* _WHAT THIS TASK INVOLVES_
Could you reproduce the lines below from the one with "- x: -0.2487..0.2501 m" through the one with "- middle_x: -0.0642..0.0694"? Keep both ends and add nothing.
::::::::
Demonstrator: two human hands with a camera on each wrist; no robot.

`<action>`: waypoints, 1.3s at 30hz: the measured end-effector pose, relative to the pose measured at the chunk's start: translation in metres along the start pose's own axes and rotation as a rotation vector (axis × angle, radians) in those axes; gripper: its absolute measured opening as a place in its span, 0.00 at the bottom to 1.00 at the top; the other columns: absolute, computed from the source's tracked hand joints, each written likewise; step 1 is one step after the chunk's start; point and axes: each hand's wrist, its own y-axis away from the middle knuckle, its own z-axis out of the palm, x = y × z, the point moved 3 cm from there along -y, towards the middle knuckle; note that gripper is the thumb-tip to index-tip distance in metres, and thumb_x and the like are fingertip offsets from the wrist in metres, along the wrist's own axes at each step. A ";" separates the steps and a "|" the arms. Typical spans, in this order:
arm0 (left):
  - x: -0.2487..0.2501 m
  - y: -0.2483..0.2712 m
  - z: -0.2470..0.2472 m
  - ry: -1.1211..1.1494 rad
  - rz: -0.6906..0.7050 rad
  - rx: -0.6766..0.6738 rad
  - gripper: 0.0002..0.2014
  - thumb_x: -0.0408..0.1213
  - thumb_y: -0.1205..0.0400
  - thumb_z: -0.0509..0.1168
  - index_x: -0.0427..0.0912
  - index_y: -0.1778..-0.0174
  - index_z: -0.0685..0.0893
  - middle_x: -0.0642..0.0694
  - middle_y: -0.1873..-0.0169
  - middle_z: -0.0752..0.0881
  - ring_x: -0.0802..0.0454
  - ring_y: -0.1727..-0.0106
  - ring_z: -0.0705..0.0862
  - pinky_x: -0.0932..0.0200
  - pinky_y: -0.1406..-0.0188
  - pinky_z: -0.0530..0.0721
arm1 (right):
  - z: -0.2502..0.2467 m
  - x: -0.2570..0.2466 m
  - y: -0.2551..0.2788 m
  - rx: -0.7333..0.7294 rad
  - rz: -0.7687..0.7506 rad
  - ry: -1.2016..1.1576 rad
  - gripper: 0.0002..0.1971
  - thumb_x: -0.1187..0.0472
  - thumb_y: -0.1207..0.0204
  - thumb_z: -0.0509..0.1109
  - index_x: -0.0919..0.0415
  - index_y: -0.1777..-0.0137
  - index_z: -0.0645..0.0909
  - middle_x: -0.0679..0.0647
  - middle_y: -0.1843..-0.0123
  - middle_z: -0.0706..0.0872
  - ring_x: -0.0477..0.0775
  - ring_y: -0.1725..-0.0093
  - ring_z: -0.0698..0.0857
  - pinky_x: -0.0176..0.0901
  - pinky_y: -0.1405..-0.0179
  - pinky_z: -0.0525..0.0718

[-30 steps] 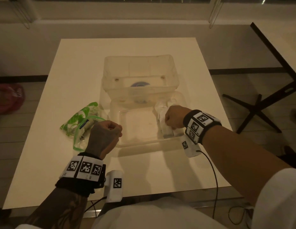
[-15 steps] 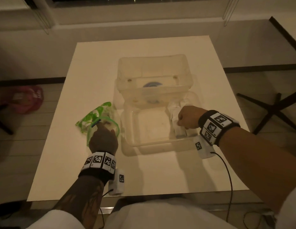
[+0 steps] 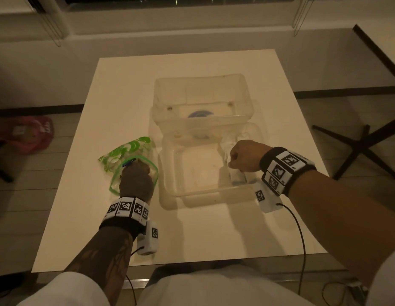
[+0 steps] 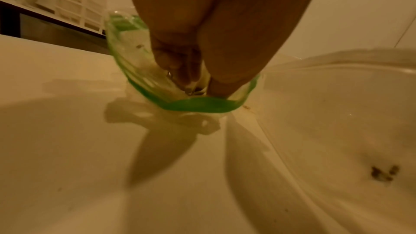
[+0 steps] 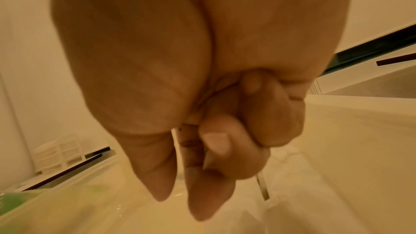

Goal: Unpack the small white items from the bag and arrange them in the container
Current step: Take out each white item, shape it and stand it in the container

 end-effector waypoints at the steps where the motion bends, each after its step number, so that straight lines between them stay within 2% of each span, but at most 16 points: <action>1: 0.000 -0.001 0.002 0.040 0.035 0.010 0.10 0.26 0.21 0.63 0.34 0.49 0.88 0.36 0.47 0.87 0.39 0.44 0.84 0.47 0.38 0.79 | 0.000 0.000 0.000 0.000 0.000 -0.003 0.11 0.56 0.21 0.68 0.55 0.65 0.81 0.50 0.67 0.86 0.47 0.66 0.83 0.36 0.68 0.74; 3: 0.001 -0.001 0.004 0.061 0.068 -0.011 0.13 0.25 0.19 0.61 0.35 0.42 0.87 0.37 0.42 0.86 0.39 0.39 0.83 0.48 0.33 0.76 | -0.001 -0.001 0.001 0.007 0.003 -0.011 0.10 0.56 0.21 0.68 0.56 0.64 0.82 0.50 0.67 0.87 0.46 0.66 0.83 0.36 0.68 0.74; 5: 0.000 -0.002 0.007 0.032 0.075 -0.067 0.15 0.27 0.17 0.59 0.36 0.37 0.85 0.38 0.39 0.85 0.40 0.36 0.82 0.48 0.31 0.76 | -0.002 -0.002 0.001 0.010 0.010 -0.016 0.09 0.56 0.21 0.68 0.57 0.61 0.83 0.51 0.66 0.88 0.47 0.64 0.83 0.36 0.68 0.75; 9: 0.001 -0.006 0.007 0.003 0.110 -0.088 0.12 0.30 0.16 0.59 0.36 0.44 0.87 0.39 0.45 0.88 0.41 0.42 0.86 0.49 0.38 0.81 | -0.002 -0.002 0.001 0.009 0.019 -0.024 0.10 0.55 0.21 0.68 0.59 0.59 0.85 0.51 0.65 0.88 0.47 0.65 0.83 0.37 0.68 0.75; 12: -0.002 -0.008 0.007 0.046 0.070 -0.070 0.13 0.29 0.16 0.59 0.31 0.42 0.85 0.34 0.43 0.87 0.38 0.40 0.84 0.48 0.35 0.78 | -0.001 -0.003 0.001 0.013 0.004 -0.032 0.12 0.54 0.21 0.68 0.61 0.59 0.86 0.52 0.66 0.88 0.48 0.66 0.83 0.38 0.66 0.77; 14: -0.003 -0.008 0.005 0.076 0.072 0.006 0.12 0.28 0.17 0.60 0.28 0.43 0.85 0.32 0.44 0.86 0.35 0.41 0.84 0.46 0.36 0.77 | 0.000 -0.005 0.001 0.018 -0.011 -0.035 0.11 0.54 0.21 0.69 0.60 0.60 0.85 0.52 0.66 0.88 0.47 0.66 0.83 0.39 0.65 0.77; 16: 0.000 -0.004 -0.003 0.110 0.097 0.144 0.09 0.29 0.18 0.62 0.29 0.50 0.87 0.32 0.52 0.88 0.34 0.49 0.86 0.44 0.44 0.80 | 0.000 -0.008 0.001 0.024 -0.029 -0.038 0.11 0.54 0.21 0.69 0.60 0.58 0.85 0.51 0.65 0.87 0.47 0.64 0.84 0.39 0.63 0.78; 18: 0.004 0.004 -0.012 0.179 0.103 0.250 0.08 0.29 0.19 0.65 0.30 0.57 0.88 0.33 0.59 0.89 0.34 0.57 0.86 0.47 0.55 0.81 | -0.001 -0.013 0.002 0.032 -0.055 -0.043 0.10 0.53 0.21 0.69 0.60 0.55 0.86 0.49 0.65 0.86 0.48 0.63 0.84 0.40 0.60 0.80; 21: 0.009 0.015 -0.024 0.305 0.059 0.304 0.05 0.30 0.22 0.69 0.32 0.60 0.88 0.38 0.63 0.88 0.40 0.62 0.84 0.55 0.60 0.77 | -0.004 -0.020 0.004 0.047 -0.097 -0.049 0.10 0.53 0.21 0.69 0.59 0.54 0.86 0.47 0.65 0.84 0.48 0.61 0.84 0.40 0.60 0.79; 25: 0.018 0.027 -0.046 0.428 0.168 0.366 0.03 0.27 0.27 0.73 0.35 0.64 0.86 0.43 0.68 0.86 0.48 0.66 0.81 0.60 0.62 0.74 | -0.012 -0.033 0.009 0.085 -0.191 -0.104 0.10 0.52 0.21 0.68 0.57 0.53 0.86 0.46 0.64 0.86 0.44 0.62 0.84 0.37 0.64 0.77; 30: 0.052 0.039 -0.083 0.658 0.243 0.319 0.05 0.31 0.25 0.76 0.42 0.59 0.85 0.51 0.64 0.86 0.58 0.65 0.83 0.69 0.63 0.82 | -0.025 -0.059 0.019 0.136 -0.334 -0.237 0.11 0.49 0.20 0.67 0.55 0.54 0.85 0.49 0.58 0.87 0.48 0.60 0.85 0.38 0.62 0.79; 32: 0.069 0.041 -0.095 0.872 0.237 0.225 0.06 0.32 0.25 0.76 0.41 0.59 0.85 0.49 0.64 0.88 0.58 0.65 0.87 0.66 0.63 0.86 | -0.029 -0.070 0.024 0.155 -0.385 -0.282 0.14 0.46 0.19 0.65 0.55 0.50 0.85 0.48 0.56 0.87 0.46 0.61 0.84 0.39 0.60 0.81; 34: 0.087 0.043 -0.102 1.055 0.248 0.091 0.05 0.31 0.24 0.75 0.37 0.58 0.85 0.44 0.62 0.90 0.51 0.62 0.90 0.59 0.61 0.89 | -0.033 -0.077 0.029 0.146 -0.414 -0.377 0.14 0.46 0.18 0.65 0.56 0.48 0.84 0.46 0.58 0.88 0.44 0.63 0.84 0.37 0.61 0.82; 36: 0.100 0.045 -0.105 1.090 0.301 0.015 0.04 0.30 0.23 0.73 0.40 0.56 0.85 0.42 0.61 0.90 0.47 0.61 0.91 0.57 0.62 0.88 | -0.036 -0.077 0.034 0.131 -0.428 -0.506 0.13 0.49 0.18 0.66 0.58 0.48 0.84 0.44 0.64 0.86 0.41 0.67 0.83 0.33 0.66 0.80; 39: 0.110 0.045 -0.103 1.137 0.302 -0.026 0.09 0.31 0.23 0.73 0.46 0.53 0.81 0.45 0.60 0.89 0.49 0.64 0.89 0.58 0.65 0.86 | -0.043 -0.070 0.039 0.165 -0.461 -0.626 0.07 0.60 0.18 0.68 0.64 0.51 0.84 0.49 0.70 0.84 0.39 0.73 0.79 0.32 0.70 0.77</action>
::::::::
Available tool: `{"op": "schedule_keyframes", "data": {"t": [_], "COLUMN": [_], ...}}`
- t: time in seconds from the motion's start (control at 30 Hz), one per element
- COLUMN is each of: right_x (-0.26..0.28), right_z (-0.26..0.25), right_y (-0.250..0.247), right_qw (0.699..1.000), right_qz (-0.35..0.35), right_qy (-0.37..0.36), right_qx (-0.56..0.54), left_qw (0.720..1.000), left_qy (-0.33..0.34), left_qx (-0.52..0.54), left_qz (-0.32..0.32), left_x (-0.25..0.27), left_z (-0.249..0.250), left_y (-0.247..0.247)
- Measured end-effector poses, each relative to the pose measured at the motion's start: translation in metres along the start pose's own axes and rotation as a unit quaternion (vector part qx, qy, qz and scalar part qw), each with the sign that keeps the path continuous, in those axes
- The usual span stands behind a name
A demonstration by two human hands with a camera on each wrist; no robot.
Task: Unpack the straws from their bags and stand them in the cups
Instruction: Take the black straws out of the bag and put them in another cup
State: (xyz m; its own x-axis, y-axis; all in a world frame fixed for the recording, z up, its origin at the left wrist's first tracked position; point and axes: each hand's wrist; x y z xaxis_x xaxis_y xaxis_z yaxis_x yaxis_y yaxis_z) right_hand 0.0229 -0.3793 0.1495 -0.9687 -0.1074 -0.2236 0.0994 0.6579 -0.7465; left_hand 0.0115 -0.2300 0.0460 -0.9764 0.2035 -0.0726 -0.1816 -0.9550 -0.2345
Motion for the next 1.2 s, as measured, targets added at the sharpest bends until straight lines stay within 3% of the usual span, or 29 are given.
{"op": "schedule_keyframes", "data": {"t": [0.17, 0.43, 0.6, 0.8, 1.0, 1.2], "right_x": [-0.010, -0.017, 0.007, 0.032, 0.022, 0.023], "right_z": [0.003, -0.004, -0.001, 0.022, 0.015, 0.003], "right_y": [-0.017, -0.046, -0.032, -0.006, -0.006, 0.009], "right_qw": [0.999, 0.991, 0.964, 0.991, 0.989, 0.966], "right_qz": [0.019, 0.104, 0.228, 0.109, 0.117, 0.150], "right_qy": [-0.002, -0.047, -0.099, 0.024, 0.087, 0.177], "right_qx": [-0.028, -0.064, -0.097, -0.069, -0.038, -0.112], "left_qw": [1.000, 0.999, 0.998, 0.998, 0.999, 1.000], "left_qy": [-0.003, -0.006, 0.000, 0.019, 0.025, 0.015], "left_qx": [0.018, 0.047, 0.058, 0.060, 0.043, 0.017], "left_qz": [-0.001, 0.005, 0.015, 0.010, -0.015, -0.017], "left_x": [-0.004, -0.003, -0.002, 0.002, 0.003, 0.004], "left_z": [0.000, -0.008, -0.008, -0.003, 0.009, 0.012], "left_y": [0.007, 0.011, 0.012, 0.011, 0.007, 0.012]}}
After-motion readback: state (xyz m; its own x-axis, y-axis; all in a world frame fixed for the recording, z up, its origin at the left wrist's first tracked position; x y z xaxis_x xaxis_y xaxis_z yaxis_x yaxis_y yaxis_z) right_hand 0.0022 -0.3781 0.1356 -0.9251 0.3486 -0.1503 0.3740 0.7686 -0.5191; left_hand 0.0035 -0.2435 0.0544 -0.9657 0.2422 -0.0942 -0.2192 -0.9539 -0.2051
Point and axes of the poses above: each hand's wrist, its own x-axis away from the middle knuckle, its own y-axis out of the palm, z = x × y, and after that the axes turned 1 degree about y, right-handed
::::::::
* _RESULT OF THE EXERCISE_
  - x: -0.2487..0.2501 m
  - y: -0.2483..0.2712 m
  - z: -0.2470..0.2472 m
  - ry: -1.1211..1.1494 rad
  - rz: -0.6906..0.7050 rad
  - rx: -0.6766..0.6738 rad
  - gripper: 0.0002..0.2014
  - thumb_x: -0.0408..0.1213
  - thumb_y: -0.1205..0.0400
  - thumb_z: -0.0509..0.1168
  - index_x: -0.0427..0.0912
  - index_y: -0.1778..-0.0174
  - index_z: -0.0685..0.0893
  - middle_x: -0.0642..0.0694

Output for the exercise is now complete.